Businesses in bankruptcy are ineligible to participate in the PPP. The interim final rule confirms previous SBA guidance (and the PPP application) that if a PPP applicant, or its owner(s), is a debtor in a bankruptcy proceeding, either at the time it submits its PPP loan application or at any time before a PPP loan is disbursed, the applicant will be ineligible to receive a PPP loan. If the PPP applicant, or the owner(s) of the applicant, becomes the debtor in a bankruptcy proceeding following submission of a PPP loan application but before the loan is disbursed, it will be the applicant’s obligation to notify its SBA lender and request cancellation of its application. Failure by the applicant to do so will be regarded by the SBA as a use of PPP proceeds for unauthorized purposes and may result in fines, criminal charges or other penalties. PPP lenders may rely on a PPP applicant’s representation concerning the applicant’s, or an owner of the applicant’s, involvement in a bankruptcy proceeding.

Publicly Owned Hospitals

A hospital that is otherwise eligible to receive a PPP loan as either a business concern or nonprofit organization will not be ineligible for a PPP loan due to ownership by a state or local government if the hospital receives less than 50% of its funding from state or local government sources, exclusive of Medicaid. This rule represents a direct exception to the general ineligibility of government-owned entities for SBA Section 7(a) business loans.

Application of SBA Affiliation Rules to the PPP

  • Portfolio Companies. The interim final rule reiterates that for purposes of determining PPP eligibility based on size, the SBA affiliation rules found at 13 CFR 121.301(f) apply to the portfolio companies of private equity funds just as they would apply to any other businesses subject to outside ownership or control. However, the interim final rule restates the CARES Act to note that such affiliation rules are waived for PPP borrowers, including the portfolio companies of private equity funds, that receive financial assistance from an SBA-licensed Small Business Investment Company (SBIC) in any amount, including any type of financing listed at 13 CFR 107.50, such as loans, debt with equity features, equity and guarantees. Such waiver of the affiliation rules is irrespective of whether the borrower has otherwise received investment from other non-SBIC sources.
  • Businesses Participating in ESOPs. For purposes of the PPP, a business’s participation in an ESOP (as defined in 15 U.S.C. § 632(q)(6)) does not result in an affiliation between the business and the ESOP.

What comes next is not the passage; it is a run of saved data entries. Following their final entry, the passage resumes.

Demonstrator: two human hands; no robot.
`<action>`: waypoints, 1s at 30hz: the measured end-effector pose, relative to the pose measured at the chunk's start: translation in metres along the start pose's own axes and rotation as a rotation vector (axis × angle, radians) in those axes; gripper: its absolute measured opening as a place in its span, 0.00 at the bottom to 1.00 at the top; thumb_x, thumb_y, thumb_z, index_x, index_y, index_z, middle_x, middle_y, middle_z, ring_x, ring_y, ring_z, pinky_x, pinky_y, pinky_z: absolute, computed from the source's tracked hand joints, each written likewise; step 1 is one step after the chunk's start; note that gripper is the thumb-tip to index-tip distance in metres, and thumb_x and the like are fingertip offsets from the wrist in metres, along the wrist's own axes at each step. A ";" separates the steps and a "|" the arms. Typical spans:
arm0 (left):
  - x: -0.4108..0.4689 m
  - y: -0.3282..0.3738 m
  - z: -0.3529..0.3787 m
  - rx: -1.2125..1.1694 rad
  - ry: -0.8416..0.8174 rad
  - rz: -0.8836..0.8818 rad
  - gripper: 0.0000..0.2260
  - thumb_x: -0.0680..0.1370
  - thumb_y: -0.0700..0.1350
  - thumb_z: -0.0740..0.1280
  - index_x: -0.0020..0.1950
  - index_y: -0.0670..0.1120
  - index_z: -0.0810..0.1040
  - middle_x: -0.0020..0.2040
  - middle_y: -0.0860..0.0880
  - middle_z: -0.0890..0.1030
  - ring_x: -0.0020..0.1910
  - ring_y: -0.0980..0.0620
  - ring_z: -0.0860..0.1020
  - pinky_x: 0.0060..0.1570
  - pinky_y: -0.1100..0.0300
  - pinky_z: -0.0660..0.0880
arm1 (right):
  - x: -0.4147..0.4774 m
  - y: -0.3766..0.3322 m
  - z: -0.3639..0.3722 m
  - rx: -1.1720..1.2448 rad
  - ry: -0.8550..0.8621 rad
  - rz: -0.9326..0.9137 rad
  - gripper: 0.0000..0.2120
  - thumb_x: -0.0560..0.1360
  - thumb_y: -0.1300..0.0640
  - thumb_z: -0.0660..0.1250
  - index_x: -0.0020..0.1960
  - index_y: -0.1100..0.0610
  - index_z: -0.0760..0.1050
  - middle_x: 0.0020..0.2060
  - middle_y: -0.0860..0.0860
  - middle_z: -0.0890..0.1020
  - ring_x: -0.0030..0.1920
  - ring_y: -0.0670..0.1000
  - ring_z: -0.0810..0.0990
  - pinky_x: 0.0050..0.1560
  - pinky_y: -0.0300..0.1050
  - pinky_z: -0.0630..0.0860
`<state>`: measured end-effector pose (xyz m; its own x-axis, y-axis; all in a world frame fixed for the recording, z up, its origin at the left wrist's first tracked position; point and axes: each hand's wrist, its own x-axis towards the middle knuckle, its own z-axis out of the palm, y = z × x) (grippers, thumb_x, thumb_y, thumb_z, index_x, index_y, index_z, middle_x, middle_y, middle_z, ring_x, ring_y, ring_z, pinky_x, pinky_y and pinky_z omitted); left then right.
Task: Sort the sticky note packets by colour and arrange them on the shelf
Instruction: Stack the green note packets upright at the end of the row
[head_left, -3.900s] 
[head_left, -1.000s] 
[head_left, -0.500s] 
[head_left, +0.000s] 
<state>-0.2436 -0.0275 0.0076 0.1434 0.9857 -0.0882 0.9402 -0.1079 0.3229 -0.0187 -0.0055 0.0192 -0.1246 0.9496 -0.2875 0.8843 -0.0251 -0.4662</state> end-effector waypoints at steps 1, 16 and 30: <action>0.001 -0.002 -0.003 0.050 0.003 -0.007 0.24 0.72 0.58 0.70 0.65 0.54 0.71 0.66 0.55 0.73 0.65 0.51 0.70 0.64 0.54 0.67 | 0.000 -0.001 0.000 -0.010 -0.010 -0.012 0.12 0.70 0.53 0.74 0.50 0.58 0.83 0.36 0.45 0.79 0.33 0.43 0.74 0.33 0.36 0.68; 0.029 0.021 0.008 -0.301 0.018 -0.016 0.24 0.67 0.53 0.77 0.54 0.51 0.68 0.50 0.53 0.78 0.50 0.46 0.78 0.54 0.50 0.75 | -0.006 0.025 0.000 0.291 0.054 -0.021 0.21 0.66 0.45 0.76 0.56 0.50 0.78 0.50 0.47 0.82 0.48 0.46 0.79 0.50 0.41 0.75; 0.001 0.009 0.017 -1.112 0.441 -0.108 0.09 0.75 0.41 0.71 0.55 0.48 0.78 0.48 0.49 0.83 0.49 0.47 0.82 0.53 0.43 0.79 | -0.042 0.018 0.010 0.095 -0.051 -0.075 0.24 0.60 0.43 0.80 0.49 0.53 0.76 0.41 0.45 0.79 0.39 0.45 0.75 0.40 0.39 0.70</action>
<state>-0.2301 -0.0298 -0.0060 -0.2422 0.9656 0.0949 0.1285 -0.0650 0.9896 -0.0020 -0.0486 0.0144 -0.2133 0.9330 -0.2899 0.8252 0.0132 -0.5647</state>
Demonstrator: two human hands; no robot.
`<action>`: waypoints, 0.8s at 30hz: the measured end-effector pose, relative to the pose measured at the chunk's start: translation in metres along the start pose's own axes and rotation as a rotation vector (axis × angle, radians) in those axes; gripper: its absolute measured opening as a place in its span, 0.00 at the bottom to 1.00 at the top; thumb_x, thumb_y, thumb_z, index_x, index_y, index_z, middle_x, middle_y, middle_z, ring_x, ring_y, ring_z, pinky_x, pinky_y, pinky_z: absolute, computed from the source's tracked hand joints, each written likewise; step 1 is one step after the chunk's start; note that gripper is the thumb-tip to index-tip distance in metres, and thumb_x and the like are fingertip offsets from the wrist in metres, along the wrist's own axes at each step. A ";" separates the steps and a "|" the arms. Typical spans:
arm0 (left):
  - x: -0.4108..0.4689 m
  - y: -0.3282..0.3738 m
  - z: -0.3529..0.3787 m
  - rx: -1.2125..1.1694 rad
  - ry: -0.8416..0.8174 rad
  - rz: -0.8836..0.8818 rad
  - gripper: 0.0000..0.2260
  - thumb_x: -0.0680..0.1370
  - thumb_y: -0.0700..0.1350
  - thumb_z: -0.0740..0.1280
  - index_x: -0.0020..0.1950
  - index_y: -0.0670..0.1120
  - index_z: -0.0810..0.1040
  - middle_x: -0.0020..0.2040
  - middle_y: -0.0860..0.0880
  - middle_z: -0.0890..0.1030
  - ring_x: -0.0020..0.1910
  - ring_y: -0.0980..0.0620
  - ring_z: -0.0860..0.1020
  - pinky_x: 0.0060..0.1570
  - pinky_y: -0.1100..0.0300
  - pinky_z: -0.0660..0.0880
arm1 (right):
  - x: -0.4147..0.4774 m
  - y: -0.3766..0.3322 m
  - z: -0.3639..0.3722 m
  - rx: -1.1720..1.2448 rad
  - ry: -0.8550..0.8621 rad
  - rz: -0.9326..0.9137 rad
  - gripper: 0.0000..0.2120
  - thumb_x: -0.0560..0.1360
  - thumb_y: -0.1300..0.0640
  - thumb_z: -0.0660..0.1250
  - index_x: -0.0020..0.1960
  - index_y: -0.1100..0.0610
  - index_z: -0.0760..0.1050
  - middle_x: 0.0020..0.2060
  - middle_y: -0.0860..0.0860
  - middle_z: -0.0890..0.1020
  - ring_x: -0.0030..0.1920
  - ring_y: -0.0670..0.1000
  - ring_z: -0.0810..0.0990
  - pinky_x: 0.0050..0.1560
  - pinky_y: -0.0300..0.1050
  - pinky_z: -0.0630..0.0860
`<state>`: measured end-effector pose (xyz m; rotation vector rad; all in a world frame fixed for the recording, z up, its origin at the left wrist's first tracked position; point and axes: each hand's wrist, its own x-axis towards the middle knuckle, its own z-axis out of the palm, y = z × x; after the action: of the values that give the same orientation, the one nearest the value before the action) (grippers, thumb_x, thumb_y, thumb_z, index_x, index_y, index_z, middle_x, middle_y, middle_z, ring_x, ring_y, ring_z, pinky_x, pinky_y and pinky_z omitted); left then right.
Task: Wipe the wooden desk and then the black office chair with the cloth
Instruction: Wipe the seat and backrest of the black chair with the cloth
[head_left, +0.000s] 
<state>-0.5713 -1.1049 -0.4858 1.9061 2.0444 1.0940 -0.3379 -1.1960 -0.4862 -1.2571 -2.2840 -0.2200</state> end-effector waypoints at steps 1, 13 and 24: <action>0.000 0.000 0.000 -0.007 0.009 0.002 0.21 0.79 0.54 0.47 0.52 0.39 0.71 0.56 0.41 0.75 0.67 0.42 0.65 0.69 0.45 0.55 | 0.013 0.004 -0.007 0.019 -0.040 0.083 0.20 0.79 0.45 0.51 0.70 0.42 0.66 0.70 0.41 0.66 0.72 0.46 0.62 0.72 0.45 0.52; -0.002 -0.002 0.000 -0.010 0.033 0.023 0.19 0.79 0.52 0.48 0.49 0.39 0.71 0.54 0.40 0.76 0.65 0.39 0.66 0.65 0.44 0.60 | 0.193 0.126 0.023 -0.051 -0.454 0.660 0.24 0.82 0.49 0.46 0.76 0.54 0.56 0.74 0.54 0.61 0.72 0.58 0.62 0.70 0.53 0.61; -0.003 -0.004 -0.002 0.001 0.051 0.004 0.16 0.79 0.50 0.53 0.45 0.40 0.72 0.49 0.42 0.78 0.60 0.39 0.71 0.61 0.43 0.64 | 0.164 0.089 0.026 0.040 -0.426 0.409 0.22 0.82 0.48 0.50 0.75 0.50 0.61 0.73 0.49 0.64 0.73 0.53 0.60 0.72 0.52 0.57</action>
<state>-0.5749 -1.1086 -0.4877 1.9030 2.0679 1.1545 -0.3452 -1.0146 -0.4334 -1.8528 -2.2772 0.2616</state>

Limited Safe Harbor With Respect to Certification Concerning Need for PPP

The interim final rule reiterates the Treasury Department’s April 23 FAQ #32 with respect to the PPP, providing that PPP borrowers who applied for a PPP loan prior to the issuance of the interim final rule but as a result of the newly released April 23 FAQ guidance determined that they had received PPP loan funds based on a misunderstanding or misapplication of the required need-based certification may repay their loan in full by May 7, 2020, and be considered by the SBA to have made the required certification in good faith (and as such, should not expect enforcement action by the SBA, Treasury Department and/or the Inspector General in respect of its prior certification of need).

Counting Employees for PPP Eligibility

Previous SBA guidance has indicated that for purposes of determining whether a potential PPP borrower employs less than the maximum number of employees permitted for participation in the PPP (500 or the applicable NAICS-based industry standard), only those employees whose principal place of residence is in the United States are counted. The updated FAQ of April 24 refers potential borrowers, and PPP lenders, to the IRS regulations found at 26 CFR § 1.121- 1(b)(2) for guidance on factors to be considered when determining whether an individual employee’s principal place of residence is in the United States, including property ownership, place of employment and mailing address.